Tom's stint at "Wibbage" lasted 10 years and he worked alongside such greats as Joe Niagara and Bill Wright, Sr. In 1961, Donahue left WIBG for KYA San Francisco, where he spent four years doing his Top 40 bit on the west coast. In 1965, he left radio to go into the record business and among other things, produced the Beatles last scheduled public conference in 1966 at Candlestick Park.

As legend has it, Tom, his soon-to-be second wife Rachael and a friend were relaxing in their San Francisco apartment in early 1967, listening to the Doors' first album. Out of the blue, Tom supposedly wondered aloud why no one was playing this kind of music on the radio. So he went out and did something about it, convincing tiny San Francisco FM station KMPX to play album rock 24 hours a day. Tom's rock radio revolution started at 6 p.m. April 7, 1967.

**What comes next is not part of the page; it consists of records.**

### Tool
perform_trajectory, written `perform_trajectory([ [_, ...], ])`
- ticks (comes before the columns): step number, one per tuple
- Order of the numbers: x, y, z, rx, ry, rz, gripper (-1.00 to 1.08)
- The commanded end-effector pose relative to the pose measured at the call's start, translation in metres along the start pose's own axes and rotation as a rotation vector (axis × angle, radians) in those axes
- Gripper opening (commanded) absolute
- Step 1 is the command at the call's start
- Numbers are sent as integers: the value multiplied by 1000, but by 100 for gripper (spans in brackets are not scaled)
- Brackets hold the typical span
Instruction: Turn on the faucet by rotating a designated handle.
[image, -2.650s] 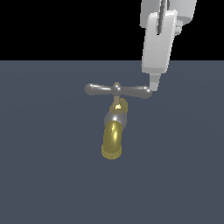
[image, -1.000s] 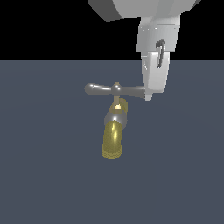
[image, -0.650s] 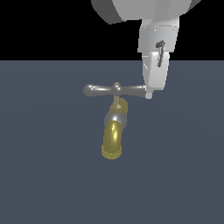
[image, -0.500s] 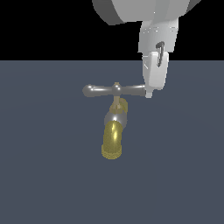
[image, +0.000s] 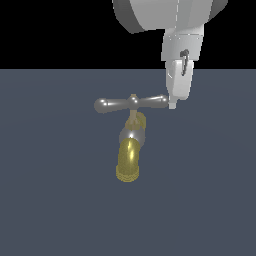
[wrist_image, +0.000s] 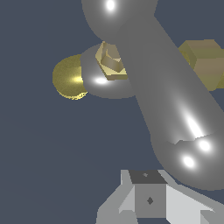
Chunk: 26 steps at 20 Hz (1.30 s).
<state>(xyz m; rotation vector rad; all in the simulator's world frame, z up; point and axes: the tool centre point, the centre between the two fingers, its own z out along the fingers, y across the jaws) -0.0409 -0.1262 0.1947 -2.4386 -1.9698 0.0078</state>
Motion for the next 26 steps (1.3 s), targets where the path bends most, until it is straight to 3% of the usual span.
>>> perform_trajectory([
  [1,3,11,-2,-9,-1,-8,-100],
  [3,1,5,0,0,0,-4,-100],
  [26,50,72,-2,-7,0,-8,-100],
])
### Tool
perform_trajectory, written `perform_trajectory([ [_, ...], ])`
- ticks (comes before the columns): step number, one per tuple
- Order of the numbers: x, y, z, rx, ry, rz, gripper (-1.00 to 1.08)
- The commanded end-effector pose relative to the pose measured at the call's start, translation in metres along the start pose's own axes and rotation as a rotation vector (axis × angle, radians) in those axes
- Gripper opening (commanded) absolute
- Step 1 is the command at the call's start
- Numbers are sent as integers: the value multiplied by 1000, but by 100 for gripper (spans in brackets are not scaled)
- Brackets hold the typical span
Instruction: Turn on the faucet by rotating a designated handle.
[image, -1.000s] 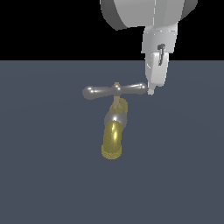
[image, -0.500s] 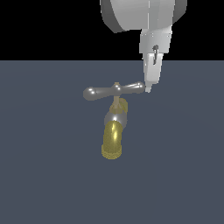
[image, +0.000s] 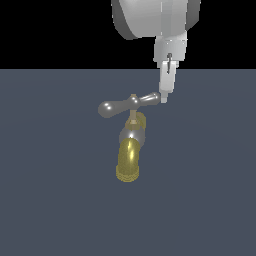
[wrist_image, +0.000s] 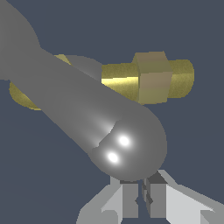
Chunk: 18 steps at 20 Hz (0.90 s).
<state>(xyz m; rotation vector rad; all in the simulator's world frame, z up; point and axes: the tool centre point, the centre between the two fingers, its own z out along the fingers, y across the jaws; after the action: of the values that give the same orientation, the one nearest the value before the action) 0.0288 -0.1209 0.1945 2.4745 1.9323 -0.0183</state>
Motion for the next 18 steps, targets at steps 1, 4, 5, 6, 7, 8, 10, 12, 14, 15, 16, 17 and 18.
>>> perform_trajectory([
  [1,33,7,-2,-5,10,-40,-100],
  [4,7,7,0,0,0,-3,-100],
  [5,15,8,0,0,0,-6,-100],
  [6,23,9,0,-1,1,-8,-100],
  [7,30,10,-1,-1,2,-11,-100],
  [8,38,10,-1,-2,3,-13,-100],
  [10,54,12,-1,-2,4,-18,-100],
  [12,69,14,-2,-3,5,-23,-100],
  [14,83,15,-2,-4,7,-28,-100],
  [15,91,16,-2,-4,7,-30,-100],
  [16,98,16,-2,-5,8,-33,-100],
  [17,105,17,-3,-5,9,-35,-100],
  [18,112,18,-3,-5,9,-37,-100],
])
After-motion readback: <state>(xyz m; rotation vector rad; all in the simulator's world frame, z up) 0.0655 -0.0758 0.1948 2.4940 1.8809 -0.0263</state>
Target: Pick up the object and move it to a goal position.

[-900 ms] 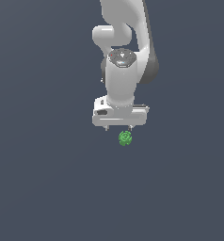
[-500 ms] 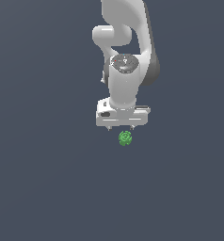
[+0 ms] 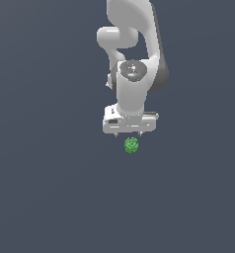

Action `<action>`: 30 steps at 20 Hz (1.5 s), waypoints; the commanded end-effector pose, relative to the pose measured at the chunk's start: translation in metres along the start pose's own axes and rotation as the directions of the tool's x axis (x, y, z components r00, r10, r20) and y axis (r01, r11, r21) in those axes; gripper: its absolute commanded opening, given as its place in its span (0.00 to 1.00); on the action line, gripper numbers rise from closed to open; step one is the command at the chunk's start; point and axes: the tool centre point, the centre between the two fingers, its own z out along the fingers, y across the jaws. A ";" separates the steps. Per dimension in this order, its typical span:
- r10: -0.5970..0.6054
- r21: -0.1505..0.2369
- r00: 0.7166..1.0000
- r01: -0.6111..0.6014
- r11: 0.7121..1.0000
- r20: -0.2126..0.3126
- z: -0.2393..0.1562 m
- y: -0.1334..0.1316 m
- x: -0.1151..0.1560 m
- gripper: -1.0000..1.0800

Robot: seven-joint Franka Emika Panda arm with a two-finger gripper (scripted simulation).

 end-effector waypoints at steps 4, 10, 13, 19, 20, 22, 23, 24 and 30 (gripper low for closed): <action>-0.046 -0.008 0.999 0.046 0.999 -0.003 0.019 -0.006 -0.004 0.96; -0.133 -0.022 0.991 0.133 0.991 -0.011 0.051 -0.016 -0.013 0.96; -0.166 -0.026 0.986 0.165 0.986 -0.013 0.063 -0.020 -0.018 0.96; -0.197 -0.029 0.980 0.196 0.980 -0.015 0.074 -0.024 -0.022 0.96; -0.197 -0.029 0.980 0.197 0.980 -0.015 0.075 -0.024 -0.022 0.96; -0.194 -0.029 0.981 0.193 0.981 -0.014 0.074 -0.024 -0.022 0.96; -0.194 -0.029 0.981 0.193 0.981 -0.014 0.075 -0.024 -0.022 0.96; -0.194 -0.029 0.981 0.193 0.981 -0.014 0.077 -0.024 -0.022 0.96; -0.196 -0.029 0.980 0.196 0.980 -0.015 0.101 -0.023 -0.022 0.96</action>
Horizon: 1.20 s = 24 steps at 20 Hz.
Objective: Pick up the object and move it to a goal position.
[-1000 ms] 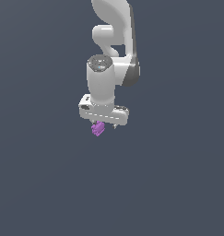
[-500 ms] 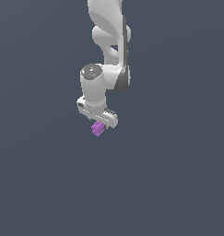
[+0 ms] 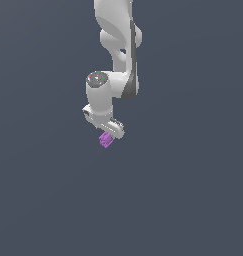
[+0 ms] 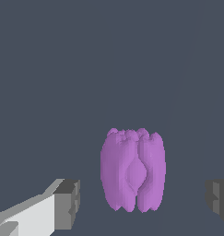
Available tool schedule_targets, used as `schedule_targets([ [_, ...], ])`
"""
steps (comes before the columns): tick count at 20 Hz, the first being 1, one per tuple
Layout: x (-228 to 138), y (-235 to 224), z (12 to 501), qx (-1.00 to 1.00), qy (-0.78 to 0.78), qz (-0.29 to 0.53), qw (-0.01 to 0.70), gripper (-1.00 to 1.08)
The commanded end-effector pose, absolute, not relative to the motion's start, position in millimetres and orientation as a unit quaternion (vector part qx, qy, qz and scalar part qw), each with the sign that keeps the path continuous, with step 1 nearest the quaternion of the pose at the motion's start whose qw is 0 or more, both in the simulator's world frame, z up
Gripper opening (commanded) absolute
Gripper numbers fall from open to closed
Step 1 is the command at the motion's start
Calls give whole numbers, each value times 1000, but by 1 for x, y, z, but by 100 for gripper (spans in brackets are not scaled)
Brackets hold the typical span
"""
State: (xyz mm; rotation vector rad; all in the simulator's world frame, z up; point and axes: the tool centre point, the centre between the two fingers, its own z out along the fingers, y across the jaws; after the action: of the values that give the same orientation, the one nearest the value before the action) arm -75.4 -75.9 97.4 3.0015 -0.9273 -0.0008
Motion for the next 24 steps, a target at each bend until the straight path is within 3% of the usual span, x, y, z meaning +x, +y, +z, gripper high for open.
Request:
schedule_targets([
  [1,-75,-76,96,955,-295,0,0,100],
  [17,-77,-76,47,954,-298,0,0,100],
  [18,-77,-76,47,954,-298,0,0,-100],
  [24,-77,-76,47,954,-298,0,0,-100],
])
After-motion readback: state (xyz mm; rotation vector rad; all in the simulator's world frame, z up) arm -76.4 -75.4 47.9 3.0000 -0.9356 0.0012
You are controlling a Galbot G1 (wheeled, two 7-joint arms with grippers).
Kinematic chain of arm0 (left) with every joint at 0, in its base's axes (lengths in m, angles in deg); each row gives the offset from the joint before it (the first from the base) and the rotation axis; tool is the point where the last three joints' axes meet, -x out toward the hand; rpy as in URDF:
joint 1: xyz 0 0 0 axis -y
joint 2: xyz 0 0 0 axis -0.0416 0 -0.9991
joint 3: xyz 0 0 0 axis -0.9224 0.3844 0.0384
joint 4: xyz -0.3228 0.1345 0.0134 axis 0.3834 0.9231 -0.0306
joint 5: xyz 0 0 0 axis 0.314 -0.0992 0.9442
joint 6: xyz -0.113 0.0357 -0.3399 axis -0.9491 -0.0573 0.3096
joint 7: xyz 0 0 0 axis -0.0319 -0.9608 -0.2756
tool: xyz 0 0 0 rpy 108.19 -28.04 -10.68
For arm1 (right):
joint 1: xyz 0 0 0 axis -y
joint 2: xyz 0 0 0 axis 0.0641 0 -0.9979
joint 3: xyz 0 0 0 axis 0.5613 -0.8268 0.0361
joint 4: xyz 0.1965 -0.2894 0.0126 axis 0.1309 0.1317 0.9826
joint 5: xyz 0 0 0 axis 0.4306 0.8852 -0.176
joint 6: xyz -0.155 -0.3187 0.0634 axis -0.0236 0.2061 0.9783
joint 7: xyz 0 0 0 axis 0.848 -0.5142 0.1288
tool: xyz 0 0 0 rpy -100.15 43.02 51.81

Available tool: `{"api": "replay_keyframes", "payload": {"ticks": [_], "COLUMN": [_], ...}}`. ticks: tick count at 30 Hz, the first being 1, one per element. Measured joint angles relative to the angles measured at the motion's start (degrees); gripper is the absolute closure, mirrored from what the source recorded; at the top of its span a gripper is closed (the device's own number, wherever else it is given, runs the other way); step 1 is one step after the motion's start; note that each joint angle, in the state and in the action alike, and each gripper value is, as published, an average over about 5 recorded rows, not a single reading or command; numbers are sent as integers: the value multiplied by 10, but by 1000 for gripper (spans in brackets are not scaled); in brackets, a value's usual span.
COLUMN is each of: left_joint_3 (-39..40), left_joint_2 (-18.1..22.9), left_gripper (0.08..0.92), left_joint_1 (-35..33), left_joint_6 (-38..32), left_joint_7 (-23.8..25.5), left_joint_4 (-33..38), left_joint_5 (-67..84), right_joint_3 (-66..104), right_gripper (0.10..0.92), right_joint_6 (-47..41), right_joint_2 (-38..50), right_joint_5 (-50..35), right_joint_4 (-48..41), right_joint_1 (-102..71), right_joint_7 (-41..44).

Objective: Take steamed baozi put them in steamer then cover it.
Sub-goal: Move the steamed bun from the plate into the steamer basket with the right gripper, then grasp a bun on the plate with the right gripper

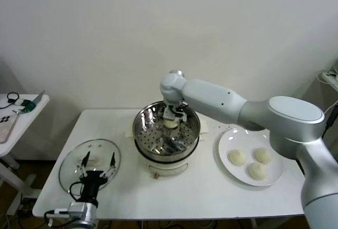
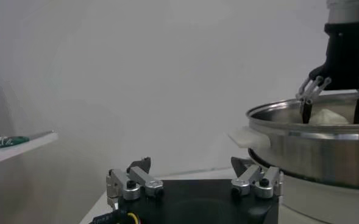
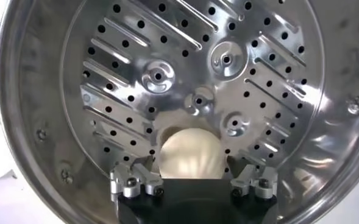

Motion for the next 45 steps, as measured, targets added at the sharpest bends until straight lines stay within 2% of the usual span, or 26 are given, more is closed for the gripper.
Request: {"api": "replay_keyframes", "payload": {"ticks": [11,19,24,29,37,45], "left_joint_3": [0,2,5,11,12,9], "left_joint_2": [-2,-12,-15,-15,-10,-4], "left_gripper": [177,177,177,177,177,177], "left_joint_1": [-5,-10,-12,-10,-10,-11], "left_joint_6": [-3,-10,-12,-12,-13,-12], "left_joint_7": [4,15,18,17,14,12], "left_joint_4": [1,9,9,10,12,17], "left_joint_5": [1,9,11,10,9,6], "right_joint_3": [-2,-56,-110,-155,-172,-132], "right_gripper": [203,203,203,203,203,203], "right_joint_6": [8,-39,-103,-174,-281,-338], "right_joint_2": [31,102,169,242,346,401], "right_joint_5": [-74,-237,-357,-434,-482,-469], "right_joint_4": [21,40,69,103,142,150], "right_joint_1": [43,133,182,204,183,102], "right_joint_7": [22,40,31,0,-47,-49]}}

That night, Donahue did something few had attempted. He played music in sets, sometimes tied together by a theme. There was no talking over the records, nor between the songs. At the end of each set, Tom would talk about the music in a relaxed, conversational manner, sometimes mixing in political discussion or perhaps issues concerning the community. The music played was not "hits", but previously-overlooked album cuts which would have never seen the light of Top 40 radio (or any other format for that matter). For the first time, rock music was being treated as an art form. And forget about a format - it was free-for-all and the beginnings of "progressive radio."

After establishing his album rock format at KMPX, Tom brought this brand of radio to KPPC Los Angeles. The idea soon spread to other markets. Soon, "progressive radio" was one of the hottest formats, and most markets could boast at least one AOR station, usually drawing good ratings.

From 1968 to 1972, Donahue was on-air at KSAN San Francisco and he also appeared on KMET Los Angeles. Big Daddy's life ended much too soon, on April 28, 1975, when the 350-pound radio pioneer suffered a fatal heart attack. He was 48.

Donahue was named to the Rock 'N' Roll Hall of Fame in 1996.